Le parrain des poissons

Un poisson dans le genou

Voilà un nom qui n’aurait pas déplu à certains partisans de l’absurde échevelé, et à d’autres, de la rencontre fortuite, celles et ceux qui croient à la puissance de l’imaginaire et à la force créative des chocs imprévus. Un collectif de photographes : des petits poissons au « Je » bien affirmé et au « Nous » joyeux et amical, ce qui n’a jamais été incompatible avec l’art de photographier et de donner à voir de bien belles images, pleines de sens et d’émotion.

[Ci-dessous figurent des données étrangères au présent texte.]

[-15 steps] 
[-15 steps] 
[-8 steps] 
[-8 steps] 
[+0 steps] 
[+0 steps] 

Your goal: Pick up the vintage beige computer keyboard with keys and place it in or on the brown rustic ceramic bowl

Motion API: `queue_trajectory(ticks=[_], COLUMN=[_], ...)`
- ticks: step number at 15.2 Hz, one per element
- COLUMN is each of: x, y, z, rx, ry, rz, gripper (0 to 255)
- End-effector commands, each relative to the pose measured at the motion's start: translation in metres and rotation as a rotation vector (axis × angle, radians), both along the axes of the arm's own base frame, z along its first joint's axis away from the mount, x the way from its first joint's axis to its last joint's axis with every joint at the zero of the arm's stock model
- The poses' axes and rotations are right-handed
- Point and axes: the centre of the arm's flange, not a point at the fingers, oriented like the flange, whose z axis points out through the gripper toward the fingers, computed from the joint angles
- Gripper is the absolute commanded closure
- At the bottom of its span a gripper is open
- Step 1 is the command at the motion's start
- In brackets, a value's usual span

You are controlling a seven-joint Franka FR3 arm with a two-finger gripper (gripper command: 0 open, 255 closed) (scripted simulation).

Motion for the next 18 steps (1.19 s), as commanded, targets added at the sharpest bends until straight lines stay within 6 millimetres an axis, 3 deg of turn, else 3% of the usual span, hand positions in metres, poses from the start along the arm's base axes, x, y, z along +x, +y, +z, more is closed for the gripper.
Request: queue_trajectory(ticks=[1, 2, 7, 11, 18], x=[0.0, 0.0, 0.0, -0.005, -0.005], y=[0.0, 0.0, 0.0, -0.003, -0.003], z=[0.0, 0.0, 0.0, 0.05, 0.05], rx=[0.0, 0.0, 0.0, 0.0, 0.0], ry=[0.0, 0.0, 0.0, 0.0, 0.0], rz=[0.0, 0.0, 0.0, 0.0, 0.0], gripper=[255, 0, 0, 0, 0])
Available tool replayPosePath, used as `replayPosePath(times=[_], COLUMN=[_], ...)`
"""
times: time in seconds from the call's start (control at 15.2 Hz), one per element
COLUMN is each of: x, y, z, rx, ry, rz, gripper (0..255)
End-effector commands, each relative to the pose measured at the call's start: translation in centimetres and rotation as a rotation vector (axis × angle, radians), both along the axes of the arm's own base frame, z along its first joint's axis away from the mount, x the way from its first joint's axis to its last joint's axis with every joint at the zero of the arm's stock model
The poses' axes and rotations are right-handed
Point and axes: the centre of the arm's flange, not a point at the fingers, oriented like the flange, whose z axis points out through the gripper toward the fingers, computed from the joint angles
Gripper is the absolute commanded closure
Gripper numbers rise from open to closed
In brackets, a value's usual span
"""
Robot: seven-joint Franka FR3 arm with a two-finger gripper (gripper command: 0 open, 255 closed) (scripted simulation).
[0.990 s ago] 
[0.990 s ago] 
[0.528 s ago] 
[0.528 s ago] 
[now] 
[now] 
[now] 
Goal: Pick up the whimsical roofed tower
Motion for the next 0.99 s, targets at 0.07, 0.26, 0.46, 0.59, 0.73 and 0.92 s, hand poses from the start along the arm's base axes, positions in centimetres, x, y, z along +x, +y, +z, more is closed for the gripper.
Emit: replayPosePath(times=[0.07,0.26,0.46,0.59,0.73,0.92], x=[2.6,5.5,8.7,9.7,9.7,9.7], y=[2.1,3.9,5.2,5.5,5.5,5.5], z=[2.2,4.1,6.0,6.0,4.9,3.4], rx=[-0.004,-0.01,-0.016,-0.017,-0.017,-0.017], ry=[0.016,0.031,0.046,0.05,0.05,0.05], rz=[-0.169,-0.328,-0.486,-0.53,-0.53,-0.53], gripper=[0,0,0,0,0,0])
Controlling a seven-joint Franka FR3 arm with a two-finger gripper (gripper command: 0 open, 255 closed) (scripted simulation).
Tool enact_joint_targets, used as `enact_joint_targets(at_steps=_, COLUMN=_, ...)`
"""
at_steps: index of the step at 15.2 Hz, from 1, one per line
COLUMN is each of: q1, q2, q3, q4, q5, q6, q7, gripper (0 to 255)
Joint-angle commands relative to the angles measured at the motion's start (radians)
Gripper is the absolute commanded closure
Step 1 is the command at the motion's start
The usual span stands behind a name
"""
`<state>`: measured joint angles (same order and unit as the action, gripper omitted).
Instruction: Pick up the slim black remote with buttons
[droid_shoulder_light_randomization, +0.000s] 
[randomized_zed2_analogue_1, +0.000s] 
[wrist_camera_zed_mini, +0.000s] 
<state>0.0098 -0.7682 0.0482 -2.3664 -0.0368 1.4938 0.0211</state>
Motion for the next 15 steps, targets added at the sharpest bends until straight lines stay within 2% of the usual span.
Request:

Ce n’est donc pas de menu fretin dont il s’agit : chaque membre du banc nage aussi pour lui, vite, sans concession, et parfois dans les eaux profondes et difficiles des abîmes intimes où se pêchent les grandes trouvailles artistiques : portraits aux effacements inquiétants, nus tatoués aux frontières de l’érotisme et de l’anthropologie, nocturnes envoûtants, quotidiens à la poétique âpre et juste, métamorphoses des corps et des visages, mythe de chez nous et d’ailleurs  quand la bête sort du bois ou de l’âme humaine…

Mais, parfois, un simple appel du vent, une ride de surface suffit à rassembler la petite troupe ; la remontée collective se fait alors très vite, à la manière des poissons volants ; ainsi, des minuscules bulles jointes les unes aux autres naît l’appel d’air du projet commun : une exposition, une résidence, un film, et, toujours, le plaisir partagé d’être ensemble. Et dans la magie de l’art, s’il vous plaît : un seul poisson dans la vague haute de la photographie, une seule pièce, mais la meilleure et la mieux éclairée de toutes. Et le « Je  » et le « Nous » enfin rassemblés : le genou.

Vous savez, cette partie du corps qui touche terre, quand il s’agit de remercier vraiment celles et ceux qui vous réjouissent et nous enchantent le regard.